Task to carry out
If a line below falls between the line with "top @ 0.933" and the line with "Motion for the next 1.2", or is one of those two, output it exactly; output nothing else and no pictures.

[Entries supplied Boundary: Start]

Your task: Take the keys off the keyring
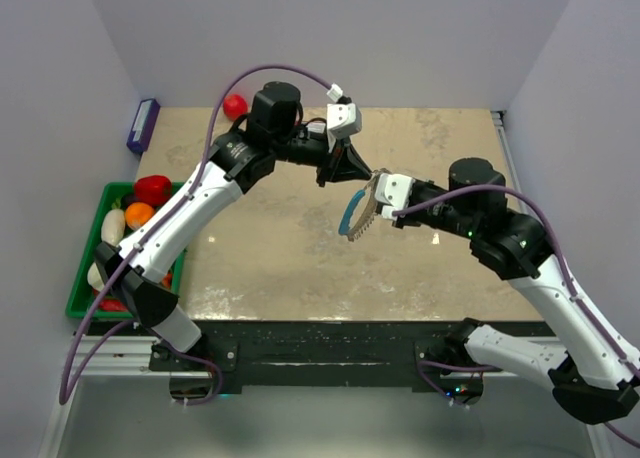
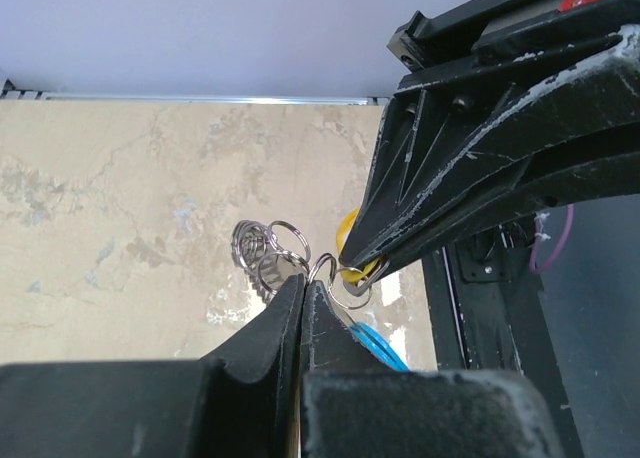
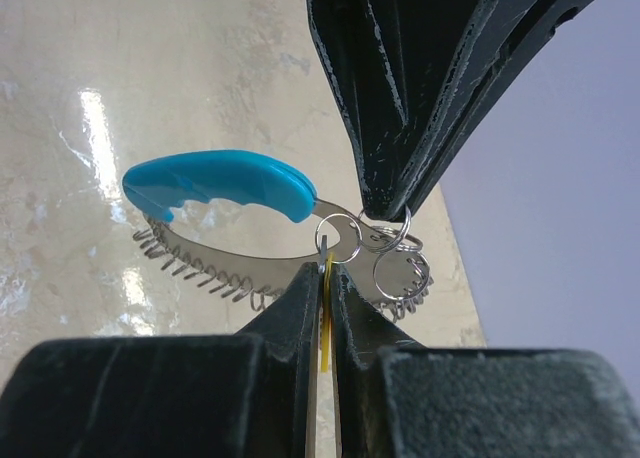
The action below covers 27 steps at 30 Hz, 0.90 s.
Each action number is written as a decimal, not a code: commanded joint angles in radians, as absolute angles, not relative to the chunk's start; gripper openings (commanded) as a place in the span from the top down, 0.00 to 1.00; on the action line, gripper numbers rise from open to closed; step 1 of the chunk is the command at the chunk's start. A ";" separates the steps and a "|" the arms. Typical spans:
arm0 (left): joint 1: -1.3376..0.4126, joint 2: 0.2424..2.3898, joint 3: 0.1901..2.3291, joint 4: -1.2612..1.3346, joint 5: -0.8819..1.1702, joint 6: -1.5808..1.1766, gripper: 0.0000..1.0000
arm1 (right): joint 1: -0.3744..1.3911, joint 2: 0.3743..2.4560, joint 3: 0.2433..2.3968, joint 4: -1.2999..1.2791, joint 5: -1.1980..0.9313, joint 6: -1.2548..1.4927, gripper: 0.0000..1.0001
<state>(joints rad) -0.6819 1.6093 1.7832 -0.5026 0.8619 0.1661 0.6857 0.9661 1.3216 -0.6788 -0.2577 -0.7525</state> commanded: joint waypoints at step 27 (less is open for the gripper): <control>-0.666 1.560 1.805 -0.356 0.554 0.071 1.00 | 0.649 1.020 1.184 -0.572 -0.511 -0.601 1.00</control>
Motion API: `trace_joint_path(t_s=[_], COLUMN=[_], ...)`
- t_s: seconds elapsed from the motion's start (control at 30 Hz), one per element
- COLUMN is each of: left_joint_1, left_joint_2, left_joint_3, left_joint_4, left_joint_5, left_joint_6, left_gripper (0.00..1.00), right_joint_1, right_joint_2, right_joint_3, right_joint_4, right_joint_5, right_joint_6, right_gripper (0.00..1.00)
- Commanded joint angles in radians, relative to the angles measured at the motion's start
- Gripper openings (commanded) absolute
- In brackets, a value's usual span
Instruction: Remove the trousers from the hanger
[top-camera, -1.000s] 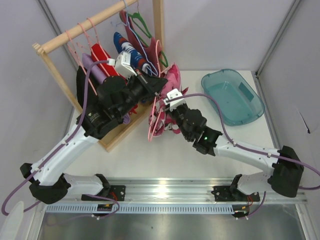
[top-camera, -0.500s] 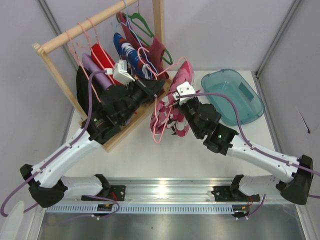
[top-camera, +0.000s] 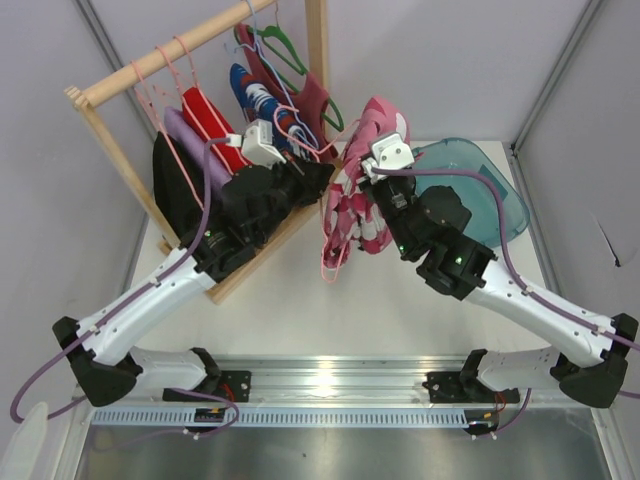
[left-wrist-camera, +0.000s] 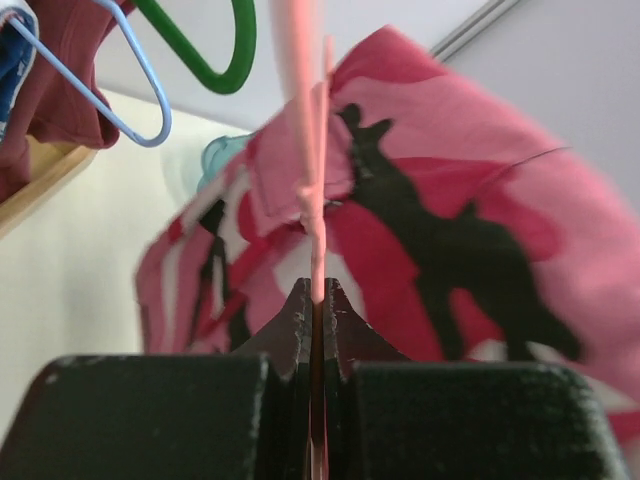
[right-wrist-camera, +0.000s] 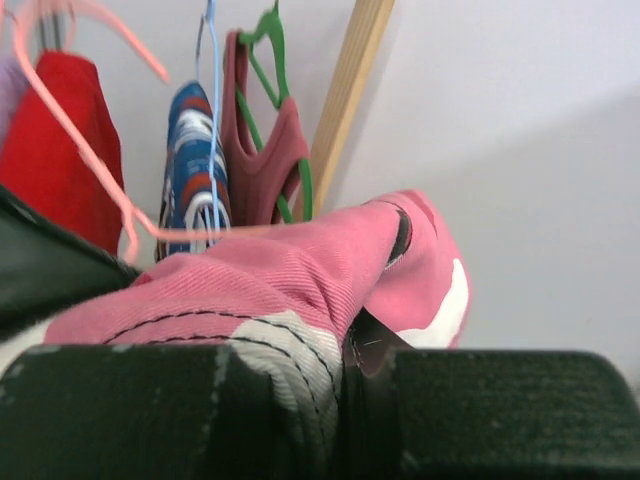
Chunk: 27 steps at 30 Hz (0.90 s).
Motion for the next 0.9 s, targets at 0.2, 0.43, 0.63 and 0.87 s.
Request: trace_joint_path(t_s=[0.2,0.43,0.63,0.87], left_joint_1=[-0.008,-0.008,-0.007,-0.005], left_joint_2=[0.024,-0.029,-0.076,-0.09], left_joint_3=[0.041,-0.019,-0.092,-0.139], left_joint_4=[-0.094,-0.103,-0.134,-0.137], left_joint_5=[0.05,0.063,0.007,0.004], left_joint_6=[0.12,0.14,0.168,0.191], left_gripper=[0.0,0.0,0.0,0.0], right_joint_1=[0.019,-0.12,-0.387,-0.553], right_joint_2=[-0.116,-0.11,-0.073,-0.067], right_joint_3=[0.127,0.149,0.214,0.227], right_joint_4=[0.176,0.173,0.044,0.042], right_joint_5=[-0.146,-0.068,-0.105,-0.186], right_joint_6=[0.022,0.051,0.172,0.168], right_gripper=[0.0,0.0,0.0,0.0])
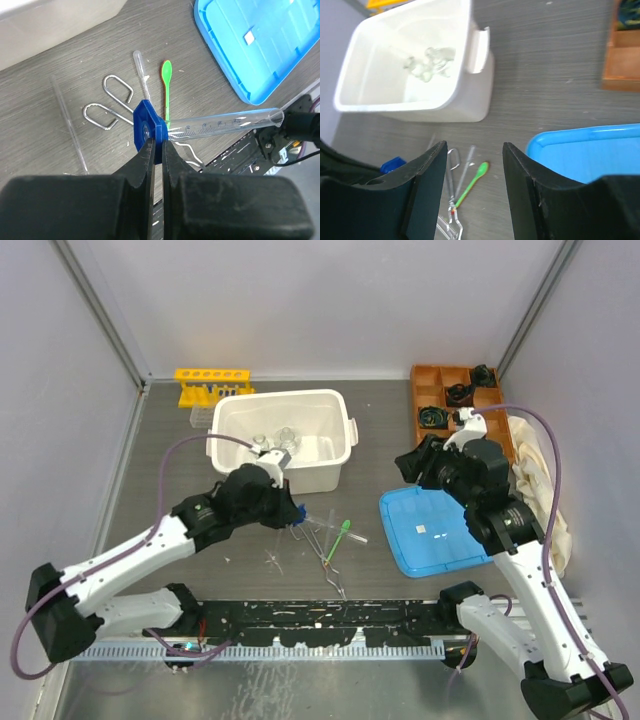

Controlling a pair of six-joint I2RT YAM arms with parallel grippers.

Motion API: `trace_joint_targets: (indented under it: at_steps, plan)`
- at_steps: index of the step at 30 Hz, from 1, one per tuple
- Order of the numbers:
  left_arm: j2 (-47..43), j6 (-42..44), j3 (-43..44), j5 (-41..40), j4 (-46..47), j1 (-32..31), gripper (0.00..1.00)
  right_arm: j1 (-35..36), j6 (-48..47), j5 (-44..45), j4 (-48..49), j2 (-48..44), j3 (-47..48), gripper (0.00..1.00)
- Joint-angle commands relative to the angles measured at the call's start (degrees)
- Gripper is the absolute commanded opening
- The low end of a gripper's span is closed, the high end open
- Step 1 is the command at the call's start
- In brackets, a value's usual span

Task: Organize the chemistry lab equipment
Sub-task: Place the chemistry item in the storage box.

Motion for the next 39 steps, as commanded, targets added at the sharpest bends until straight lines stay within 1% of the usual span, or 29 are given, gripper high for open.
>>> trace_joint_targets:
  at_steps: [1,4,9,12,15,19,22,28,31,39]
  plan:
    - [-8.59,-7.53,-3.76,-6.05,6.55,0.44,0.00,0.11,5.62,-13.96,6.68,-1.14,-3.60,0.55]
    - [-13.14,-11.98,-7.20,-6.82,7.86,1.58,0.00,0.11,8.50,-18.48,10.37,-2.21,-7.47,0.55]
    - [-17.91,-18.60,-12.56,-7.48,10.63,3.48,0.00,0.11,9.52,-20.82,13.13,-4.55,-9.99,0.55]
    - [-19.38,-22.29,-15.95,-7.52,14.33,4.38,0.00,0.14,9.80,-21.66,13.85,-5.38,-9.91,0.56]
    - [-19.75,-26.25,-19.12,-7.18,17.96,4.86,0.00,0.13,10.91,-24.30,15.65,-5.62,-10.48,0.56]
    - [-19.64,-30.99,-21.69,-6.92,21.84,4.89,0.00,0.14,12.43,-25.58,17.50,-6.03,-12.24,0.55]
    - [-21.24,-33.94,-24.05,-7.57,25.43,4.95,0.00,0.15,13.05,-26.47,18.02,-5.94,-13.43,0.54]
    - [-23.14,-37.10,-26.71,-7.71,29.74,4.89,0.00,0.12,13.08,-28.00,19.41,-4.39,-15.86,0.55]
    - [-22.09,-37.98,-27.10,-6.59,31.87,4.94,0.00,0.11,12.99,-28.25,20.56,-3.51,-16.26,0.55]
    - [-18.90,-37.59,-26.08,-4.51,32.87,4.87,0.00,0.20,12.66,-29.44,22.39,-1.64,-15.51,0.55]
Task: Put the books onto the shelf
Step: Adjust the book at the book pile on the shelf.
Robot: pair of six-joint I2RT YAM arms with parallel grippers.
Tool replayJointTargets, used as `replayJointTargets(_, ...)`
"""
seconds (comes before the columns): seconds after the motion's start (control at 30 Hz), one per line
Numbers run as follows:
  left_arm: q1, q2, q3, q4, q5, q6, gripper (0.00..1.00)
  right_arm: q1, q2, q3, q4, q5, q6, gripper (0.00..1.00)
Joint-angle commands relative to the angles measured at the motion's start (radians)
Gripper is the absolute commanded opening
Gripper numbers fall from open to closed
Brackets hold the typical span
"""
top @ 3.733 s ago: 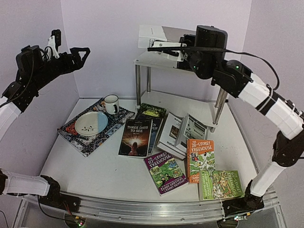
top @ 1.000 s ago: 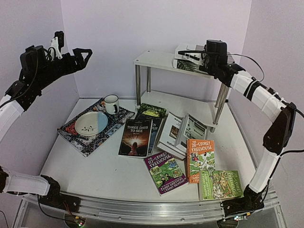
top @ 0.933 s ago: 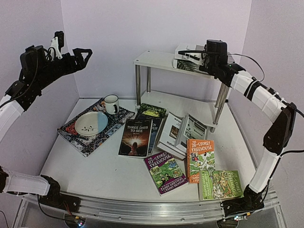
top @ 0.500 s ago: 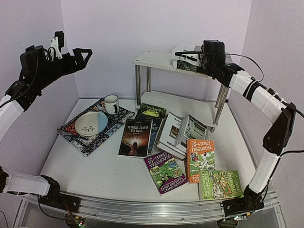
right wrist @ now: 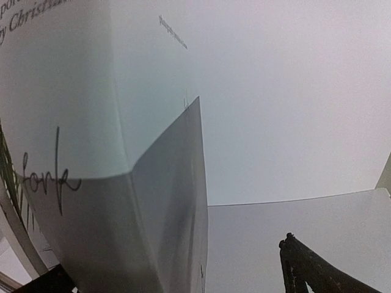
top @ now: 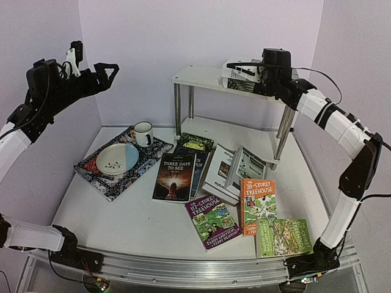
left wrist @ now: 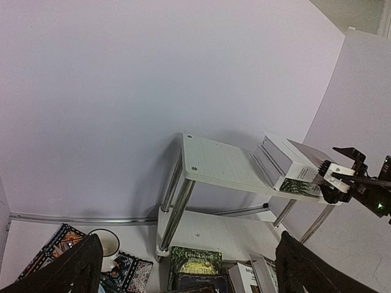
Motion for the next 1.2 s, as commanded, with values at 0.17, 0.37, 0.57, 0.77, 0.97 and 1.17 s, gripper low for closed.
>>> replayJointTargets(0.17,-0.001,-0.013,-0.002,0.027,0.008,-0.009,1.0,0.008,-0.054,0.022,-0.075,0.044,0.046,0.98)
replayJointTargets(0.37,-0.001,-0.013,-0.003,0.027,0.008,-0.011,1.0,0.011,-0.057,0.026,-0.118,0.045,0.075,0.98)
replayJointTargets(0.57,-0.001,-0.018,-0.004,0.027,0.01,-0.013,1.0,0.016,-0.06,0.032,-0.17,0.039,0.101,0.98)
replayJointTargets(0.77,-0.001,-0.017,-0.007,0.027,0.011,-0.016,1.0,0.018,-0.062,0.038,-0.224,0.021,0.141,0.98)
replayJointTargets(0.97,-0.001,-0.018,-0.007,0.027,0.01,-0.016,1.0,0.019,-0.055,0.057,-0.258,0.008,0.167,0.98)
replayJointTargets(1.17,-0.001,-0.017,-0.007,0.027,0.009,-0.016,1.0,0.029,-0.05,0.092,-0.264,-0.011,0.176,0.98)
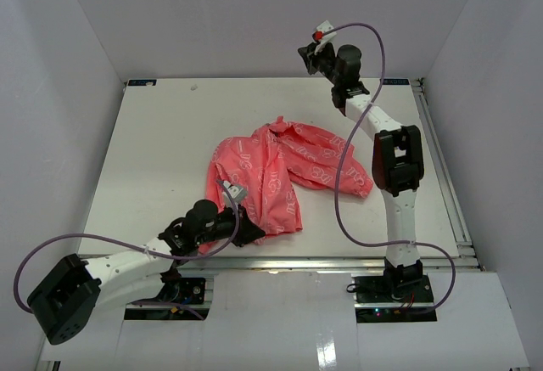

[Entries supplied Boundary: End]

Finished task
top @ 0.933 s ago: 
top @ 0.500 s ago: 
right wrist @ now: 
top @ now: 
left wrist @ now: 
Motion for the next 1.2 s, as commanded, with values at 0.17, 0.37, 0.57, 0.77, 0.97 and 1.17 s, gripper low for closed.

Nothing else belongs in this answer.